Leave every picture out, then reproduce the rest of the listing exactly.

|---|

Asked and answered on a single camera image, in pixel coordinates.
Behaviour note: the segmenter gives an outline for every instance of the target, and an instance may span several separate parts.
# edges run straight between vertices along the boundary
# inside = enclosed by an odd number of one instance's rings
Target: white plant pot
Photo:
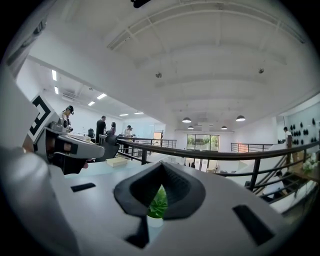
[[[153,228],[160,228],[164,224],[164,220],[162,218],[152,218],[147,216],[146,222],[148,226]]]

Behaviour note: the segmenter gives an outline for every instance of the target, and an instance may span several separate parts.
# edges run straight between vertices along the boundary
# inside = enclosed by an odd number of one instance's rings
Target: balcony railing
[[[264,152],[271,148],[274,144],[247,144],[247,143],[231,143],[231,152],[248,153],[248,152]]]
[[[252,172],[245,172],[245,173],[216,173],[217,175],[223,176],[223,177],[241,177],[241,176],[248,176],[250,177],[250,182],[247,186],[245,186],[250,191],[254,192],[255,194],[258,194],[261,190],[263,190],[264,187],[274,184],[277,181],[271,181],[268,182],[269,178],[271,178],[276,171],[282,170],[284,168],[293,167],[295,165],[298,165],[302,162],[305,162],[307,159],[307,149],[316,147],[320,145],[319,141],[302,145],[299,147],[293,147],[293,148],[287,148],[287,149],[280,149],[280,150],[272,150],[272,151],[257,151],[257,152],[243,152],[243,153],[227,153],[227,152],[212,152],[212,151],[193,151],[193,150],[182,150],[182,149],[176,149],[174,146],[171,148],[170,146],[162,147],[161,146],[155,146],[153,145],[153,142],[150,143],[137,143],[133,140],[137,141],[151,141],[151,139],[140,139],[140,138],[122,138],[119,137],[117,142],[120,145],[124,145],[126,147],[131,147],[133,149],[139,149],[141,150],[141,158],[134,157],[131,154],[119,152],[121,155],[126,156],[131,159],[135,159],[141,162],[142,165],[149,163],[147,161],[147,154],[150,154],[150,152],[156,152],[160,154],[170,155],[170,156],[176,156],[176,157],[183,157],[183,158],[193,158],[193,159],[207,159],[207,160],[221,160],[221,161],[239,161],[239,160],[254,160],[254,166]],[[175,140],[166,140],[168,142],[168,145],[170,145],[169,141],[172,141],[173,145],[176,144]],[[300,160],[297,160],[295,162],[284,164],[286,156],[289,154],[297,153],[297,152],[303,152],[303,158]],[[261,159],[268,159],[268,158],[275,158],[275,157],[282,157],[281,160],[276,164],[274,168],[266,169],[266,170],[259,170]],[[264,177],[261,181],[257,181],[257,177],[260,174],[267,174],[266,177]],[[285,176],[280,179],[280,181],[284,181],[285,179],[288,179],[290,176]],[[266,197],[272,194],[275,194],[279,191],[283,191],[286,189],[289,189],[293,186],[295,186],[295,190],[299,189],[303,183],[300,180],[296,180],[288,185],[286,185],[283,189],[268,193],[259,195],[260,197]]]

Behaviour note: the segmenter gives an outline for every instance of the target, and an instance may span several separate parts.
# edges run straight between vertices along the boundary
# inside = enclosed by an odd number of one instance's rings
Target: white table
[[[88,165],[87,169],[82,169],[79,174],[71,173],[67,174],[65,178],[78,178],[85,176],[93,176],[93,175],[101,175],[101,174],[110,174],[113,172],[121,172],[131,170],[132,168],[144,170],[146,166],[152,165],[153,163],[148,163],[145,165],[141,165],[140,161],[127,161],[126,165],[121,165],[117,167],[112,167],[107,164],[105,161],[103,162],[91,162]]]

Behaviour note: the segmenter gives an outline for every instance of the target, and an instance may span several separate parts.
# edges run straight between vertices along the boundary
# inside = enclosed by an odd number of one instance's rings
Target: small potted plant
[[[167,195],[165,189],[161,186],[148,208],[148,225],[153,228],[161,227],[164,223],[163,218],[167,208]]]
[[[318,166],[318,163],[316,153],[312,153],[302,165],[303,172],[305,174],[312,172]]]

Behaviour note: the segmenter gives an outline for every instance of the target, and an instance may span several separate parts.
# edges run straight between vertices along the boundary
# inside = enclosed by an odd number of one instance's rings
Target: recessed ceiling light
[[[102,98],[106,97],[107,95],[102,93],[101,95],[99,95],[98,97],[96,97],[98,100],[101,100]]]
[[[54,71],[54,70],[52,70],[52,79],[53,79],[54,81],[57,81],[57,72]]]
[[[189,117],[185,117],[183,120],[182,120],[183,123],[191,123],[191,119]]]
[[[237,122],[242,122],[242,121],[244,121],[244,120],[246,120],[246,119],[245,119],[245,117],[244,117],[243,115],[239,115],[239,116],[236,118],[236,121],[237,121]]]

|---|

Answer to this task ▸
Asked and answered on a single camera image, in pixel coordinates.
Behaviour note: the segmenter gives an outline for every instance of the target, and an instance may span several separate parts.
# edges run straight between vertices along the boundary
# inside = enclosed by an odd number of one instance's rings
Target: white plant pot
Photo:
[[[153,228],[160,228],[164,224],[164,220],[162,218],[152,218],[147,216],[146,222],[148,226]]]

Behaviour note: the segmenter gives an outline for every instance of the target, and an instance may span several separate parts.
# edges run straight between vertices along the boundary
# inside = enclosed by an odd number of one instance's rings
Target: balcony railing
[[[264,152],[271,148],[274,144],[247,144],[247,143],[231,143],[231,152],[248,153],[248,152]]]
[[[252,172],[245,172],[245,173],[216,173],[217,175],[223,176],[223,177],[241,177],[241,176],[248,176],[250,177],[250,182],[247,186],[245,186],[250,191],[254,192],[255,194],[258,194],[261,190],[263,190],[264,187],[274,184],[277,181],[271,181],[268,182],[269,178],[271,178],[276,171],[282,170],[284,168],[293,167],[295,165],[298,165],[302,162],[305,162],[307,159],[307,149],[316,147],[320,145],[319,141],[302,145],[299,147],[293,147],[293,148],[287,148],[287,149],[280,149],[280,150],[272,150],[272,151],[257,151],[257,152],[243,152],[243,153],[227,153],[227,152],[212,152],[212,151],[193,151],[193,150],[182,150],[182,149],[176,149],[174,146],[171,148],[170,146],[162,147],[161,146],[155,146],[153,145],[153,142],[150,143],[137,143],[133,140],[137,141],[151,141],[151,139],[140,139],[140,138],[122,138],[119,137],[117,142],[120,145],[124,145],[126,147],[131,147],[133,149],[139,149],[141,150],[141,158],[134,157],[131,154],[119,152],[121,155],[126,156],[131,159],[135,159],[141,162],[142,165],[149,163],[147,161],[147,154],[150,154],[150,152],[156,152],[160,154],[170,155],[170,156],[176,156],[176,157],[183,157],[183,158],[193,158],[193,159],[207,159],[207,160],[221,160],[221,161],[239,161],[239,160],[254,160],[254,166]],[[175,140],[166,140],[168,142],[168,145],[170,145],[169,141],[172,141],[173,145],[176,144]],[[300,160],[297,160],[295,162],[284,164],[286,156],[289,154],[297,153],[297,152],[303,152],[303,158]],[[261,159],[268,159],[268,158],[275,158],[275,157],[282,157],[281,160],[276,164],[274,168],[266,169],[266,170],[259,170]],[[264,177],[261,181],[257,181],[257,177],[260,174],[267,174],[266,177]],[[285,176],[280,179],[280,181],[284,181],[285,179],[288,179],[290,176]],[[266,197],[272,194],[275,194],[279,191],[283,191],[286,189],[289,189],[293,186],[295,186],[295,190],[299,189],[303,183],[300,180],[296,180],[288,185],[286,185],[283,189],[268,193],[259,195],[260,197]]]

Behaviour note: the segmenter gives an outline for every instance of the target, and an instance may span several separate parts.
# edges run straight between vertices along the boundary
# inside = enclosed by an odd number of one instance's rings
Target: white table
[[[88,165],[87,169],[82,169],[79,174],[71,173],[67,174],[65,178],[78,178],[85,176],[93,176],[93,175],[101,175],[101,174],[110,174],[113,172],[121,172],[131,170],[132,168],[144,170],[146,166],[152,165],[153,163],[148,163],[145,165],[141,165],[140,161],[127,161],[126,165],[121,165],[117,167],[112,167],[107,164],[105,161],[103,162],[91,162]]]

Behaviour note: the segmenter gives an outline for every instance of the target, and an instance may span several separate parts.
# edges run straight between vertices along the boundary
# inside = enclosed by an odd number of one instance's rings
Target: small potted plant
[[[167,195],[165,189],[161,186],[148,208],[148,225],[153,228],[161,227],[164,223],[163,218],[167,208]]]
[[[318,166],[318,163],[316,153],[312,153],[302,165],[303,172],[305,174],[312,172]]]

Behaviour note: the segmenter gives an outline for every instance of the target, and an instance may span several separate parts.
# edges run straight between vertices along the boundary
# inside = enclosed by an odd number of one instance's rings
Target: recessed ceiling light
[[[102,98],[106,97],[107,95],[102,93],[101,95],[99,95],[98,97],[96,97],[98,100],[101,100]]]
[[[54,71],[54,70],[52,70],[52,79],[53,79],[54,81],[57,81],[57,72]]]
[[[189,117],[185,117],[183,120],[182,120],[183,123],[191,123],[191,119]]]
[[[237,122],[242,122],[242,121],[244,121],[244,120],[246,120],[246,119],[245,119],[245,117],[244,117],[243,115],[239,115],[239,116],[236,118],[236,121],[237,121]]]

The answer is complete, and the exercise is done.